Из крепости с небольшим отрядом выскочил генерал-поручик Еропкин, самочинный губернатор Москвы, покрутился на коне, помахал саблей, разогнал ближних смутьянов – и в Кремль. Не было у него сил противостоять всему городу. Как он вообще здесь оказался?
Жил себе в отставке, в имении, пил с женой чай, хоть и не стар, а изранен, устал прежде времени. Вдруг свои крепостные вернулись из города раньше срока: «Страшно, барин, торговать. Еле ноги унесли! Главнокомандующий Салтыков бежал, обер-полицмейстер Юшков тоже. Нет в Москве власти! Солдаты не знают, кому подчиняться».
Еропкин закручинился. Выходит, он во всей губернии старший по званию? Перекрестился, вынул мундир из сундука, шпагу надел, ордена повесил. Жена в слезы. Красивый, статный, как в былые годы, худой. Неужто в последний раз видятся? Бог не без милости. И уехал. Только пыль за околицей осела.
Всю дорогу соображал, как подчинить себе солдат и тех офицеров, кто еще остался. А они ему едва на шею не кинулись: наконец, прислали им командира. Еропкин не стал говорить, что он сам себя прислал. Ни к чему это в нынешнее смутное время. Установил карантины, открыл госпитали. Потихоньку дела пошли на лад, а тут заварилась драка у Иверской!
Толпа с воротами сшиблась, отхлынула. Она ведь не головой думает. Развернулась. Огляделась, и повлекло ее в Чудов монастырь, где скрылся Амвросий. Потом говорили: если бы архиепископ вышел с крестом, да обратился к верующим, люди бы его послушали. Но нет людей в страшный час. Мятежники ворвались в храм, нашли старика на клиросе – не храбр был Амвросий, спрятался за иконами – сбросили вниз и били, рвали на куски, кромсали ножами, вымещая свой ужас перед чумой. Потом сытые кровью разбрелись по монастырю, грабили, обдирали ризы, рубили образа топорами и жгли, будто только что не мстили «за обиду Богородицы».
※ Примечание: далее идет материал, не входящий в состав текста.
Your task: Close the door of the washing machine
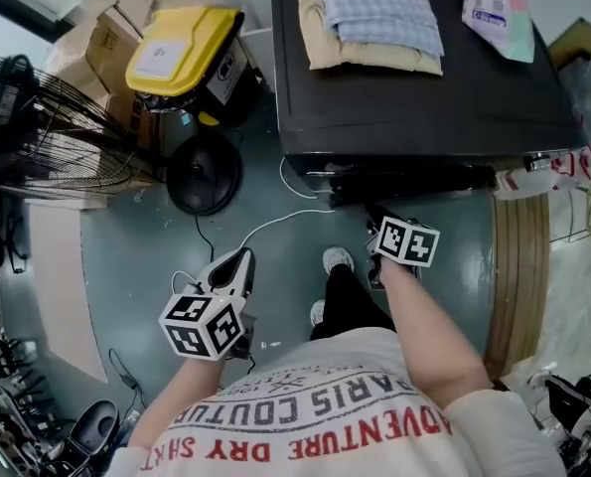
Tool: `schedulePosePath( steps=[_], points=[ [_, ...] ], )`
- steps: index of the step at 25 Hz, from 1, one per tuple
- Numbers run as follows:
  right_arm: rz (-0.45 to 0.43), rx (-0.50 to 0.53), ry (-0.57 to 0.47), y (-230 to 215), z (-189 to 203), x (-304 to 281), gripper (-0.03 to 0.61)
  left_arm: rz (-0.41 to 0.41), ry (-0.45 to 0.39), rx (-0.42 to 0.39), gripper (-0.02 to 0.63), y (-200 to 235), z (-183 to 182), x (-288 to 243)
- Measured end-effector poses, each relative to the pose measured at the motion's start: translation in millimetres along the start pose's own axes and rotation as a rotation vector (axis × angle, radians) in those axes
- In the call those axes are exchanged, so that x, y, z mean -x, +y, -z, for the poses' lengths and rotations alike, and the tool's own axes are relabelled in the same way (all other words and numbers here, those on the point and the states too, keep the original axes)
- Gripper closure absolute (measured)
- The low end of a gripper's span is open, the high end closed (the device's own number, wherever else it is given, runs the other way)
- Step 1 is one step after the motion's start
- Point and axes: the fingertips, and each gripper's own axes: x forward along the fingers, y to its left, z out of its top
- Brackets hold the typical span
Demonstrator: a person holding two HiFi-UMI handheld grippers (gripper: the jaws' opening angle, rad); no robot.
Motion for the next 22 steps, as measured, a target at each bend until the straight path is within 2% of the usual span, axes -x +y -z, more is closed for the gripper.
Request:
schedulePosePath(
  steps=[6,11,14,15,19,22],
  points=[
    [0.017,-0.022,-0.001,0.5,-12.3,-5.1,0.558,0.012,0.004,-0.003,0.584,3.8,-7.0,-9.6],
    [0.000,0.081,0.102,2.3,-7.3,-7.5,0.558,0.027,-0.009,0.007,0.584,0.7,-9.5,-12.4],
    [-0.001,0.246,0.160,10.2,-8.2,-8.4,0.558,0.041,-0.025,0.015,0.584,-2.0,-13.2,-14.2],
    [-0.013,0.282,0.166,15.2,-9.6,-7.0,0.558,0.044,-0.031,0.019,0.584,-2.8,-14.4,-13.7],
    [-0.082,0.308,0.111,41.9,-21.3,20.8,0.558,0.064,-0.047,0.023,0.584,-10.6,-15.0,-5.7],
    [-0.188,0.372,0.063,79.2,-20.2,57.9,0.558,0.088,-0.059,0.008,0.584,-15.3,-13.6,9.9]
  ],
)
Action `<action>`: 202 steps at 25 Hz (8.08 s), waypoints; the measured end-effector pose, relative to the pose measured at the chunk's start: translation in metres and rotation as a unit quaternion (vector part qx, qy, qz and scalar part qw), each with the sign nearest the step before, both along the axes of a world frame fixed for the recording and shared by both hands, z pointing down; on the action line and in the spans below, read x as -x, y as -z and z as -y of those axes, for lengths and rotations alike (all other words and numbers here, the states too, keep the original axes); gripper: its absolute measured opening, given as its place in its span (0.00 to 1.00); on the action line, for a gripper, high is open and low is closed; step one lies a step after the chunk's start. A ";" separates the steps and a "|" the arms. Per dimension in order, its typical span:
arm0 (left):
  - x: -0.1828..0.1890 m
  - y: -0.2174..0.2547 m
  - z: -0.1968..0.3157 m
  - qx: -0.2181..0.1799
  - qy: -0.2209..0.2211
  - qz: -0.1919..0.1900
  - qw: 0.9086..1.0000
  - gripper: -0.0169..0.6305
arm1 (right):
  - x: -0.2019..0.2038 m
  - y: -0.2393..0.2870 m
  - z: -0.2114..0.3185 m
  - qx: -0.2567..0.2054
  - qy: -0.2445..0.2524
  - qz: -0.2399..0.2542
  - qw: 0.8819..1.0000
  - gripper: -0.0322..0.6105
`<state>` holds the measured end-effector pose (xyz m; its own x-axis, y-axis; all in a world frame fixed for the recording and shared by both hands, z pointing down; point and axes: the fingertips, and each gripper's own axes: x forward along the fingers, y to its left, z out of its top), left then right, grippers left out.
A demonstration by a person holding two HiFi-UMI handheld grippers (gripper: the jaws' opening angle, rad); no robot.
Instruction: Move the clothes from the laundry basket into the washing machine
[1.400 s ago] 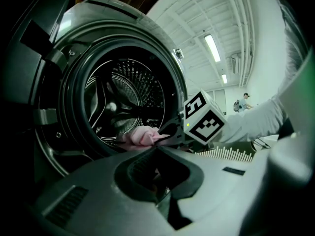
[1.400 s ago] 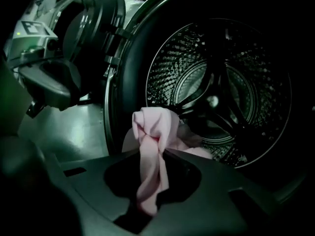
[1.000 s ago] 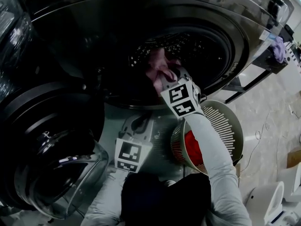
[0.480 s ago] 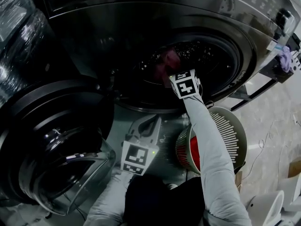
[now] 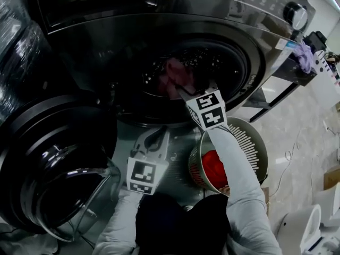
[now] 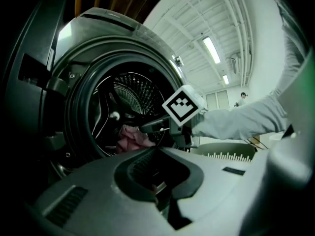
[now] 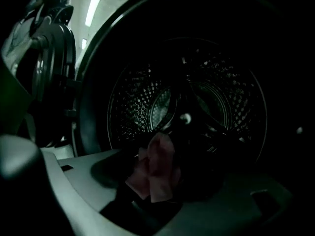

Страшные эти вести достигли Петербурга через два дня.
– Это Москва, – сказал Григорий в Совете. – Благословите, Матушка, ехать.
Весь он подобрался, плечи развернул, даже ростом стал выше. Есть у нее защитник, что бы там Като не думала.
– Но ведь чума… – молвила она и бросила взгляд на других вельмож. Сидят, глаза опустили. Поняла: больше некому. – Храни тебя Бог, Григорий Григорьевич.
А потом наедине, за закрытой дверью влепила пощечину:
– Ты что, помолчать не мог?
Он засмеялся, поймал руку, поцеловал. Все-таки любит. Ой, как любит. Даже в глазах потемнело. А шел 1771 год, и казалось, от прежней взаимности только холодноватая тень и осталась. Девять лет не всякий брак потянет, а блудное житье тем более.